Researchers looked at event-free survival as a primary outcome. Secondary outcomes included:

  • A complete lack of viable tumor cells in the primary tumor location and sampled lymph nodes (pathological complete response) after surgery.
  • 10% or less viable cancer cells in primary tumor location and sampled lymph nodes (major pathological response) after surgery.
  • Overall safety and survival.

The average follow-up time with participants was 25.4 months.

Overall, the group that received nivolumab experienced superior outcomes to the chemotherapy group.
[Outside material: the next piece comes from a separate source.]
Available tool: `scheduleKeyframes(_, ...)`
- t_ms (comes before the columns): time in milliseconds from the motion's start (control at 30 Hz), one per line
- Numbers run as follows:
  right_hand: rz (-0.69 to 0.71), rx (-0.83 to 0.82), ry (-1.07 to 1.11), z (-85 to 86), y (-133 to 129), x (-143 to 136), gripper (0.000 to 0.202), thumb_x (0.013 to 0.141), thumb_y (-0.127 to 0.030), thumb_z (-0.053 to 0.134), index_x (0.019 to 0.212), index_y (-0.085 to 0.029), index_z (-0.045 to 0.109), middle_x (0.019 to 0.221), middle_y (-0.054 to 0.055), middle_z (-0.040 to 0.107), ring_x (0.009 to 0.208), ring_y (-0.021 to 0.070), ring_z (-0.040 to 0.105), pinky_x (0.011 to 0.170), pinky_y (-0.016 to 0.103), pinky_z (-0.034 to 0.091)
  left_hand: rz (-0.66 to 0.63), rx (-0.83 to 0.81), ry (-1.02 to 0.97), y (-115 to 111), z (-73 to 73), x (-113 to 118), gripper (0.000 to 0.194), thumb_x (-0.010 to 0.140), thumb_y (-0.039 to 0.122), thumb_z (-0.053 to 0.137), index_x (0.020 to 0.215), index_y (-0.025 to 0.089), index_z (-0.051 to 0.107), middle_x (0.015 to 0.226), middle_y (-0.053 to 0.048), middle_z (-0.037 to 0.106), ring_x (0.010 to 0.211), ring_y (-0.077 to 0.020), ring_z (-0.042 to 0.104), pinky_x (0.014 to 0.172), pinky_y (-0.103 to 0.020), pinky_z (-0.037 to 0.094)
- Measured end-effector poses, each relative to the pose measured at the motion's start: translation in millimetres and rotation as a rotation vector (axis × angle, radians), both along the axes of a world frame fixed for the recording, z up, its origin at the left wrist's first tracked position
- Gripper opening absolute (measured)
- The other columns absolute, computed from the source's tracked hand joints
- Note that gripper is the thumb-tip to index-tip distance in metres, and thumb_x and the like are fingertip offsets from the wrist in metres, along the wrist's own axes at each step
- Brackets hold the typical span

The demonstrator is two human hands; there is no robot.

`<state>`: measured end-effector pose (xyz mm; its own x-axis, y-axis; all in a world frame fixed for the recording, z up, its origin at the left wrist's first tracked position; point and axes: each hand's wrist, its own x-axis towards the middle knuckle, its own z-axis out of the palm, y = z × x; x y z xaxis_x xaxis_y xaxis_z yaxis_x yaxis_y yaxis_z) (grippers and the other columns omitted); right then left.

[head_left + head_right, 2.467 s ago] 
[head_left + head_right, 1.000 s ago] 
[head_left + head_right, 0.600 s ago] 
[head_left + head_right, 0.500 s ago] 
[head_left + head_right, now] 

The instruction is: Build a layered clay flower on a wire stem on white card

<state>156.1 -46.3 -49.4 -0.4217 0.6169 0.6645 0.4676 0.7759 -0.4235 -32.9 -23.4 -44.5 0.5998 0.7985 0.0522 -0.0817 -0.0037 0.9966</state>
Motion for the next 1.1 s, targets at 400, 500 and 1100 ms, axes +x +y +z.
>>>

Event-free survival at 18 months was 70.2% for the intervention group and 50% for the chemotherapy group.

“For patients with resectable stage IIA to IIIB non-small cell lung cancer (NSCLC), neoadjuvant nivolumab plus chemotherapy followed by surgery and adjuvant nivolumab had a significantly extended event-free survival compared with neoadjuvant placebo plus chemotherapy followed by surgery and adjuvant placebo,” non-study author Mahran Shoukier, MD, an oncologist affiliated with Memorial Hermann, explained to Medical News Today.

Additionally, about a quarter of the intervention group also experienced a pathological complete response, while less than 5% of the chemotherapy group did.

About 35% of the intervention group experienced major pathological responses compared to about 12% of the chemotherapy group.

The groups experienced a similar number of adverse events, but the number of adverse events that resulted in treatment discontinuation was higher in the intervention group. Still, researchers noted that the intervention had no unexpected safety signals.

“The study showed the importance of using nivolumab in addition to the chemotherapy in the neoadjuvant regime for resectable NSCLC (stage IIA to stage IIIB) and then using nivolumab in the adjuvant setting after surgery. This will extend the event-free survival and increase the pathological response without unexpected safety signals.”

— Mahran Shoukier, MD, oncologist

The findings offer hope for improving survival rates for this deadly form of cancer.

“The burden imposed by lung cancer in the U.S. and the world at large is enormous,” Jack Jacoub, MD, board certified medical oncologist and medical director of MemorialCare Cancer Institute at Orange Coast Medical Center in Fountain Valley, CA, told MNT. Jacoub was not involved in the study.

“Just a few years ago, the average survival for stage III lung cancer — [two-thirds] of the study population — was 1.5 years. Now, in the era of immunotherapy, this number has been dramatically improved,” Jacoub noted.

The study reported [that] 70% of patients are now alive and without any evidence of disease at that same time interval using perioperative therapy and 50% using preoperative therapy alone, which is tremendous progress. Moreover, the benefit from both approaches adds very little to the side effects already known with chemotherapy alone,” he continued.

Despite the promising implications, the study does have certain limitations.

First, it focused on a specific cancer type, meaning the results cannot necessarily be generalized to other cancer types. Less than 40% of participants completed one full year of nivolumab treatment post-surgery, which could have also impacted the results.

Researchers also acknowledge that Black participants were underrepresented, which suggests the need for more diverse follow-up. About 70% of the participants were male, so future research could include more female participants.

“Although we do not know overall survival — follow-up beyond the 2 years reported — it obviously will blow away the recent historical numbers with chemotherapy alone. Hence, this is a very significant trial and will likely change practice. This treatment will likely be available for stage II and III resectable lung cancer patients very soon in the U.S., and uptake by cancer treatment providers will likely be rapid thereafter.”